START GIVEN DATA

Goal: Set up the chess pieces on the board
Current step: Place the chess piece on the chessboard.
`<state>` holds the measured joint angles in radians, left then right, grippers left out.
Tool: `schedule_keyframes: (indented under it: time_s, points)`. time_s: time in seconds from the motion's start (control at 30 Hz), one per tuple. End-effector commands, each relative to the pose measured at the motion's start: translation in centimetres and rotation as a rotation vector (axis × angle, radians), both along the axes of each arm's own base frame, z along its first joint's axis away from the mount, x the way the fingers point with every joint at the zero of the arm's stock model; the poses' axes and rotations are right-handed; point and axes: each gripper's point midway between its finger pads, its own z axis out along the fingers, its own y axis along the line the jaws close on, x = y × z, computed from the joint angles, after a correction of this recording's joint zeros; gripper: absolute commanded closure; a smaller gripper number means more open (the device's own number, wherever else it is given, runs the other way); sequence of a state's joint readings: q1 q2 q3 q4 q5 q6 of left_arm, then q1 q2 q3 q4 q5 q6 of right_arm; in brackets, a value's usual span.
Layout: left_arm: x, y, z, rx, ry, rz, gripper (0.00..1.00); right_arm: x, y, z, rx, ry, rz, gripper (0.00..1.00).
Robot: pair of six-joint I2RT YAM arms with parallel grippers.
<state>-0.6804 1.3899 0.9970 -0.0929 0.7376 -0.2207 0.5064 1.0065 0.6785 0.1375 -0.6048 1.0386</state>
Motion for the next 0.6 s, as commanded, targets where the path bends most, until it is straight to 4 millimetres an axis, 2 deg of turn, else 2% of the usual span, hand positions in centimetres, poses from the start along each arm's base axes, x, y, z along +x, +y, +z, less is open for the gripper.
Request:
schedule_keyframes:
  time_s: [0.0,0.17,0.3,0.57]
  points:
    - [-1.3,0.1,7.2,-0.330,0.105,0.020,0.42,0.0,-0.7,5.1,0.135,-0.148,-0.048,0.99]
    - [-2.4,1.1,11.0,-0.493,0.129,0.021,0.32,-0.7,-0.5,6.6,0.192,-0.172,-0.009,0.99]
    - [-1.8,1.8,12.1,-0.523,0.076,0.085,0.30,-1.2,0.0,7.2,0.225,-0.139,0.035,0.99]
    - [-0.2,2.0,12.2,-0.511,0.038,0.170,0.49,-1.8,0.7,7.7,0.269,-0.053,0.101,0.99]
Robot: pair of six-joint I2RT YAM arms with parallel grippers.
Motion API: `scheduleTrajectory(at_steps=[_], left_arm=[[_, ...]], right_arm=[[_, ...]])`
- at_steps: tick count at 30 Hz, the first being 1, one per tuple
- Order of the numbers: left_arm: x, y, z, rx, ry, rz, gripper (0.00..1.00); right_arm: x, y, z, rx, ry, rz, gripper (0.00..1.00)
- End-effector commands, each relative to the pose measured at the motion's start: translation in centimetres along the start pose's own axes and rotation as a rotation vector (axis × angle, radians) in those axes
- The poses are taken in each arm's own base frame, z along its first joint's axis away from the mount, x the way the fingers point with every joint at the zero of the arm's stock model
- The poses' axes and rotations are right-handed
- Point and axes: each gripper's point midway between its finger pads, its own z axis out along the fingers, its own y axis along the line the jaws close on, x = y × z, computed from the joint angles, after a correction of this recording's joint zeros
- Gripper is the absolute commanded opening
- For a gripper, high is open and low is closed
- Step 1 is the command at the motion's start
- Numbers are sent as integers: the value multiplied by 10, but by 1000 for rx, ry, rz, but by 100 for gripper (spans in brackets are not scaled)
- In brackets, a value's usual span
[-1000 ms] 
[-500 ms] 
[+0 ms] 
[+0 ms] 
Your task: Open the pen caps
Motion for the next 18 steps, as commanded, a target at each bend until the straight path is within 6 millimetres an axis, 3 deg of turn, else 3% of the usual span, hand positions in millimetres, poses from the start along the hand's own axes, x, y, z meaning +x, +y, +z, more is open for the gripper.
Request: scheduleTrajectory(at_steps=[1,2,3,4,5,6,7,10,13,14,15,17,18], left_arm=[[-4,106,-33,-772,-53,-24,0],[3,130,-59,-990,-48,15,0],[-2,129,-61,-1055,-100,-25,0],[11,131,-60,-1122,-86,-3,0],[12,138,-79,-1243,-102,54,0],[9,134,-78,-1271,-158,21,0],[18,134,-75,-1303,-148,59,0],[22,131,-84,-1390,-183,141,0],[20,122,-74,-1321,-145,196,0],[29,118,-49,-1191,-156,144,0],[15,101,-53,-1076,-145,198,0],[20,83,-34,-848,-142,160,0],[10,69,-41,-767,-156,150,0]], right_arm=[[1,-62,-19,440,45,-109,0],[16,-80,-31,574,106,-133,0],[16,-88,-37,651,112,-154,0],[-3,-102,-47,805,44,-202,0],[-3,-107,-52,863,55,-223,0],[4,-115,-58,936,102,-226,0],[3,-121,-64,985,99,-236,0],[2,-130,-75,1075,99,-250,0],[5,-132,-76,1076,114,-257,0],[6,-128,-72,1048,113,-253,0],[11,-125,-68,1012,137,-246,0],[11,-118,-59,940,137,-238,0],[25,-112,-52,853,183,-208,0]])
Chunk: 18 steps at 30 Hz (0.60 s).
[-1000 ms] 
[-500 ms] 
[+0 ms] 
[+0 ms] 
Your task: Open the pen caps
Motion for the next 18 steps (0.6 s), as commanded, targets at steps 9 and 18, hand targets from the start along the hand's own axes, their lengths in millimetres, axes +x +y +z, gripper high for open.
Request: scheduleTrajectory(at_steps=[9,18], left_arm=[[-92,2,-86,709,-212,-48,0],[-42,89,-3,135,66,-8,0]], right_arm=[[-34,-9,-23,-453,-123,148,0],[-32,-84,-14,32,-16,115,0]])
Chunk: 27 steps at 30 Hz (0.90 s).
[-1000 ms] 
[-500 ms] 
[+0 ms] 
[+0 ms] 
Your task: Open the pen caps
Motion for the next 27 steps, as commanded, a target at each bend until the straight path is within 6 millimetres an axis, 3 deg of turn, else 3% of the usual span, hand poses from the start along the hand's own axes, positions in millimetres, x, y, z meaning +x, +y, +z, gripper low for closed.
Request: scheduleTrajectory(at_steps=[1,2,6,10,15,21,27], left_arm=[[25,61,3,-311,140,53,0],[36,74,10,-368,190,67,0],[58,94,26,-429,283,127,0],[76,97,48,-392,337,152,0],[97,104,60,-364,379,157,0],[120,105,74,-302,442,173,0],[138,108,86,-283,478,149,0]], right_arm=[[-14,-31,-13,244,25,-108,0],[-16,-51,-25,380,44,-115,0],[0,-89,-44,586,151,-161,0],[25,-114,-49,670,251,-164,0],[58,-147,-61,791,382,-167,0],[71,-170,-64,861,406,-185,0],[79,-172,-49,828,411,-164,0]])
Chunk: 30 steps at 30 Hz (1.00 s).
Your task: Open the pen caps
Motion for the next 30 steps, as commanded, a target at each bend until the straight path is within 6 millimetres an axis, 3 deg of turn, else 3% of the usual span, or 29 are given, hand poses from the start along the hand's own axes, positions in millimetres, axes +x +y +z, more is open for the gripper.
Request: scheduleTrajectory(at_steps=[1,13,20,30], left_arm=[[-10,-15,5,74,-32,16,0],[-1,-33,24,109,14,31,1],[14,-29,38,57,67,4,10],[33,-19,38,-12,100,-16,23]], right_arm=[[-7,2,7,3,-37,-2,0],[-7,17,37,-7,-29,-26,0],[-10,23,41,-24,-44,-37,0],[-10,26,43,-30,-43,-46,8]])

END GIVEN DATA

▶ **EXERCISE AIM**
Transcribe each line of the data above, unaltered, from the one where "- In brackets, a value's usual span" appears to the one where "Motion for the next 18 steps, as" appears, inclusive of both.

▶ **EXPECTED OUTPUT**
- In brackets, a value's usual span
[-1000 ms] 
[-500 ms] 
[+0 ms] 
[+0 ms] 
Your task: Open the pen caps
Motion for the next 18 steps, as commanded, a target at each bend until the straight path is within 6 millimetres an axis, 3 deg of turn, else 3% of the usual span, hand positions in millimetres, poses from the start along the hand's own axes, x, y, z meaning +x, +y, +z, more is open for the gripper.

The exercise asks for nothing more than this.